»»

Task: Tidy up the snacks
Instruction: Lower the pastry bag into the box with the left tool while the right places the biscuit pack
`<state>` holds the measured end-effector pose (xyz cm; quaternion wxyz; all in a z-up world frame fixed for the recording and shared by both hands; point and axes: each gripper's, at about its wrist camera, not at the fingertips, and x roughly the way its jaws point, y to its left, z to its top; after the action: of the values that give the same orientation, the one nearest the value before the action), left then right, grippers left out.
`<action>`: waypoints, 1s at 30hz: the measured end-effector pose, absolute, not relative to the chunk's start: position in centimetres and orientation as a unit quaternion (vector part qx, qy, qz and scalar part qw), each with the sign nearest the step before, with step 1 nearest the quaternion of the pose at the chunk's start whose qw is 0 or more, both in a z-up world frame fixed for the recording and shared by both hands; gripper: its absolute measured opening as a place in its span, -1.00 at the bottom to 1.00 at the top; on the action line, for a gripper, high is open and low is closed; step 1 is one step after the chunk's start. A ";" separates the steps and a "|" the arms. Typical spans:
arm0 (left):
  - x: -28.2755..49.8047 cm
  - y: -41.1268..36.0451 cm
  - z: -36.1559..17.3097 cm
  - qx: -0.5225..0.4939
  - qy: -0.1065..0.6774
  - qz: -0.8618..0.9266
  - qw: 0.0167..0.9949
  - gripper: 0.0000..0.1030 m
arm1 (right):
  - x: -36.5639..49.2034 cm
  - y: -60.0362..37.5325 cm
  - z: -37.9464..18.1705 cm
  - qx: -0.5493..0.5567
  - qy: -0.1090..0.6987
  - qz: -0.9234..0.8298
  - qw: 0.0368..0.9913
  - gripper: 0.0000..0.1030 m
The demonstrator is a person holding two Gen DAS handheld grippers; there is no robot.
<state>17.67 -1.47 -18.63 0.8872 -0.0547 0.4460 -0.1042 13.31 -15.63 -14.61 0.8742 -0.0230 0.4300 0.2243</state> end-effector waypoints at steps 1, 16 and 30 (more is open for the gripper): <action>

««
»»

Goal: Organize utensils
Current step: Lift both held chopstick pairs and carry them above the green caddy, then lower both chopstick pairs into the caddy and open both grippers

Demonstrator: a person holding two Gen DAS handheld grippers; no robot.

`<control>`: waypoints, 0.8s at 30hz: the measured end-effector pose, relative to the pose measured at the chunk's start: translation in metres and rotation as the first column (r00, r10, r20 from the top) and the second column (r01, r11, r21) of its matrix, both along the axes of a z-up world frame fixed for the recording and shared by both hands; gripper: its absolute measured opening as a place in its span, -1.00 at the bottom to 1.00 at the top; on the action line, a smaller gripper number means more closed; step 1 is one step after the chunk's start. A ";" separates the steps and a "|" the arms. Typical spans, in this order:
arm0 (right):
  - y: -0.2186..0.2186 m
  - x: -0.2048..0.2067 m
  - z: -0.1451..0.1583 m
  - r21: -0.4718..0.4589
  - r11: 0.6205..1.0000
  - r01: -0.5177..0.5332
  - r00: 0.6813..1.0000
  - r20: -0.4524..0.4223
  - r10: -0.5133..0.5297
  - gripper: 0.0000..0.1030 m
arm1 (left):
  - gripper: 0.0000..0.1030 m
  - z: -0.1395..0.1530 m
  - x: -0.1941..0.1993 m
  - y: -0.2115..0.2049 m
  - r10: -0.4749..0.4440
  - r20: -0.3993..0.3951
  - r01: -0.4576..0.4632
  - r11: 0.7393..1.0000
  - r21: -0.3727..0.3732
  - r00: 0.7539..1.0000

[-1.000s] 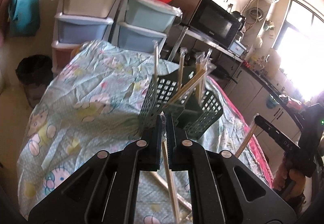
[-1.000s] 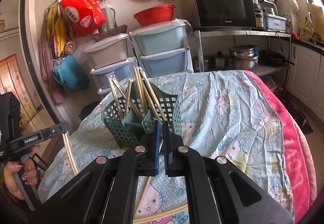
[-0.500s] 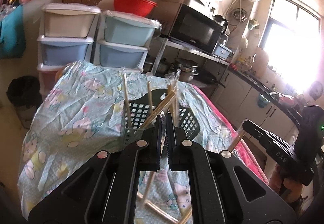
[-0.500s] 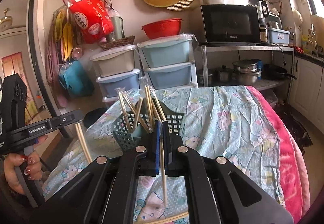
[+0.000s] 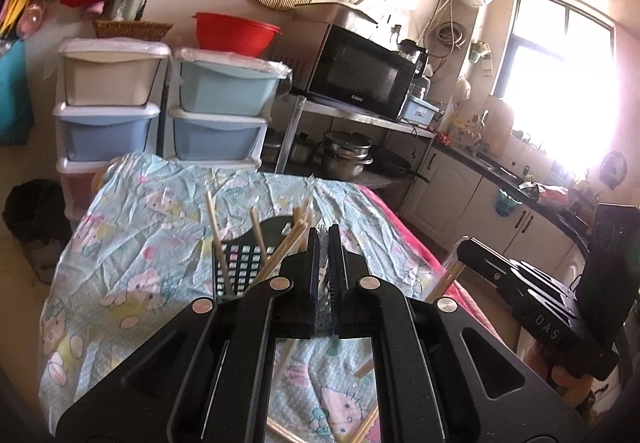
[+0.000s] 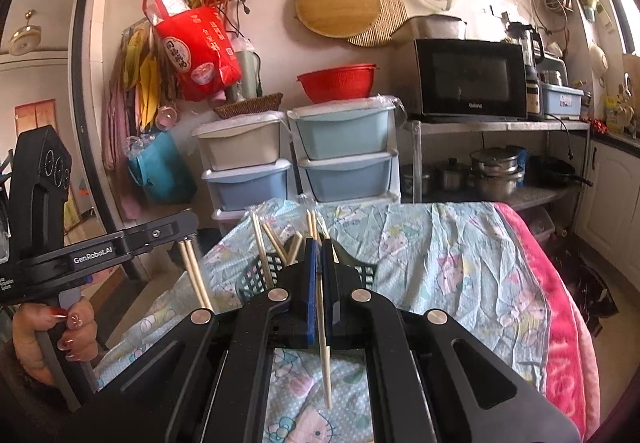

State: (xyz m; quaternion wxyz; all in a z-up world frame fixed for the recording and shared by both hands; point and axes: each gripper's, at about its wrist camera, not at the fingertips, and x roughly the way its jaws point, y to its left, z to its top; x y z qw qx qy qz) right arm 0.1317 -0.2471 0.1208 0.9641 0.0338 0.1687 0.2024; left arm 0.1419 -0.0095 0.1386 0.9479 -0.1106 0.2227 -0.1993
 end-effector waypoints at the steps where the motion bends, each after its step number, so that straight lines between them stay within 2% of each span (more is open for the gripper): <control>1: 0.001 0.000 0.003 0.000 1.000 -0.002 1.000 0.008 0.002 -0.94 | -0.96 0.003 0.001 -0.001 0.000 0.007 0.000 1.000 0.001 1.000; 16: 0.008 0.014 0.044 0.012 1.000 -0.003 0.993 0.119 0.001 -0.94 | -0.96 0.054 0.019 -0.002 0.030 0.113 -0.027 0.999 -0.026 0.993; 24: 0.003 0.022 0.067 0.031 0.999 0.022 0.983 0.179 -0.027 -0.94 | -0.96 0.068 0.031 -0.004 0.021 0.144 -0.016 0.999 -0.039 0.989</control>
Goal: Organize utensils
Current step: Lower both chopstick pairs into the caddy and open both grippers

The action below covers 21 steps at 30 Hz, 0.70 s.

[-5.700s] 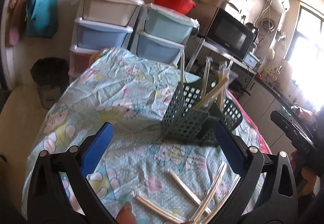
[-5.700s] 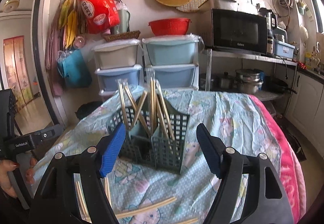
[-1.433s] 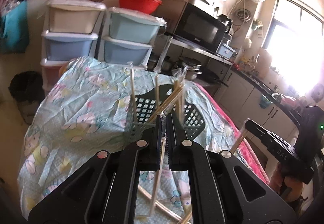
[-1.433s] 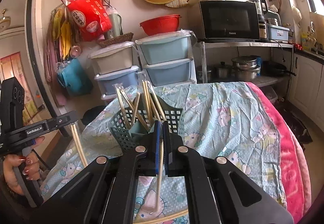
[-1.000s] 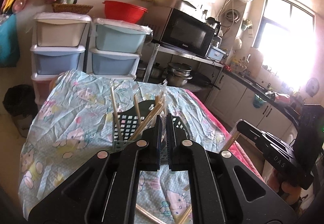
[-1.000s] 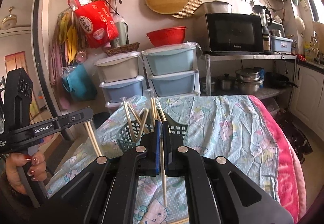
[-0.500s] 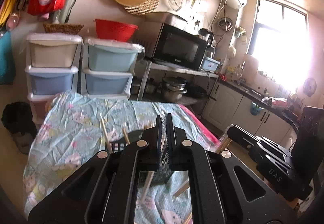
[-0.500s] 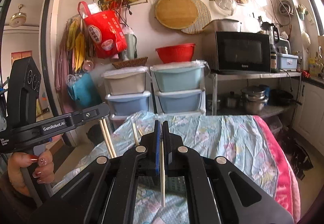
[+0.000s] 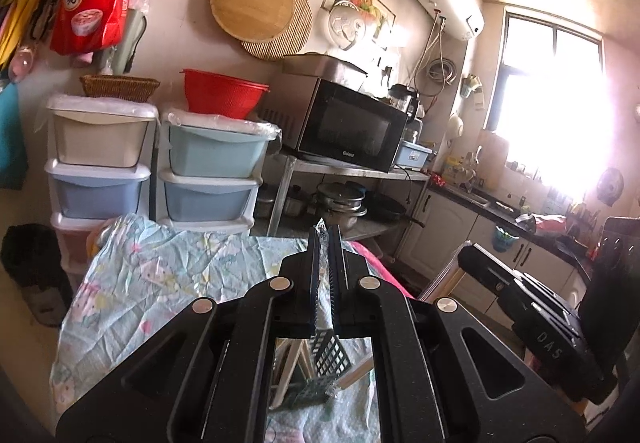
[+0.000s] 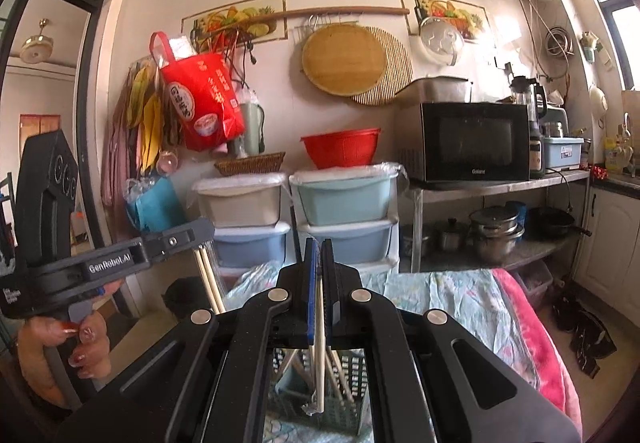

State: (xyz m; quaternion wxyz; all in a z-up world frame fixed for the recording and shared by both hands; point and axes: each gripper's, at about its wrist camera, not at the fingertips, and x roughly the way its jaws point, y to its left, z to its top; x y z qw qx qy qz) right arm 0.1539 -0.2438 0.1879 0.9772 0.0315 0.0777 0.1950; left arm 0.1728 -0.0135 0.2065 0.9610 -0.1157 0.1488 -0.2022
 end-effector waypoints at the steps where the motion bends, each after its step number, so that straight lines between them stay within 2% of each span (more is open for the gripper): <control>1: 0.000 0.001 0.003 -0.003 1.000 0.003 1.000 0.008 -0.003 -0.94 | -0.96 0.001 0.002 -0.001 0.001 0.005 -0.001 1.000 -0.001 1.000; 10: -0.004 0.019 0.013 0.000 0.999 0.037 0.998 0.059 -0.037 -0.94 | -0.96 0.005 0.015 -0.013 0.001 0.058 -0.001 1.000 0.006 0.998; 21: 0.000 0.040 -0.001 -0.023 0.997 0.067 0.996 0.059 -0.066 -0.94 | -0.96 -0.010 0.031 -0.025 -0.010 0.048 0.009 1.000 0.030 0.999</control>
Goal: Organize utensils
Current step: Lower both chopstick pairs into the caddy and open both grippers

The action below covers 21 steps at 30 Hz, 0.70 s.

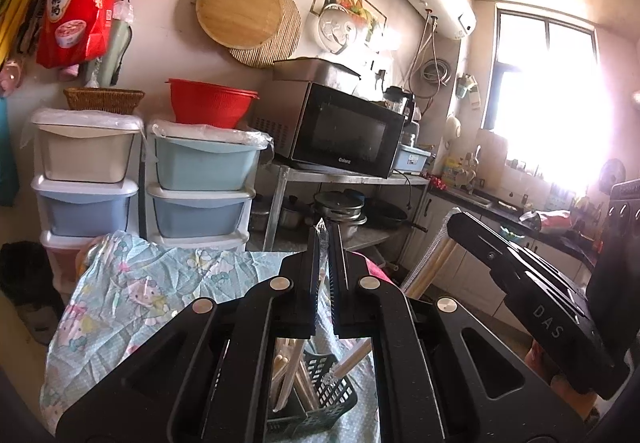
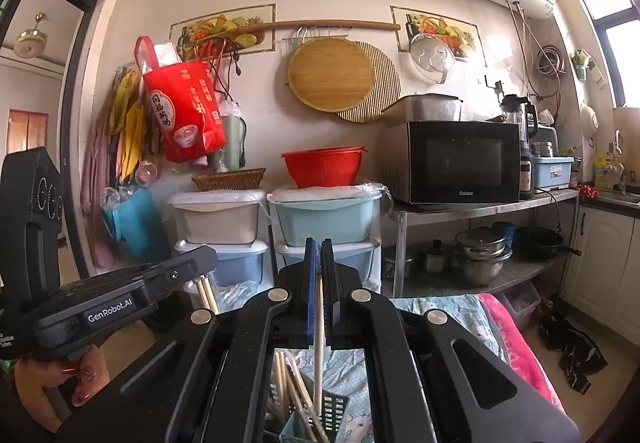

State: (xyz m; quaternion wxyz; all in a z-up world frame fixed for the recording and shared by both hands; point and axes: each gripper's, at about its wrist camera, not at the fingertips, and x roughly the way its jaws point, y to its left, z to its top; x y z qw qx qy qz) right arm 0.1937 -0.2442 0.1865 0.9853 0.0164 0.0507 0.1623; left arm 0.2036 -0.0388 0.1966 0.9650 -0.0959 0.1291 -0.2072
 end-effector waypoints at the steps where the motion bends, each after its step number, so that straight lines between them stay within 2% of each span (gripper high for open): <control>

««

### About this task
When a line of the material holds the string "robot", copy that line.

### Your solution
The demonstrator is a person holding two Gen DAS handheld grippers; there is no robot.
Demonstrator: a person holding two Gen DAS handheld grippers; no robot.

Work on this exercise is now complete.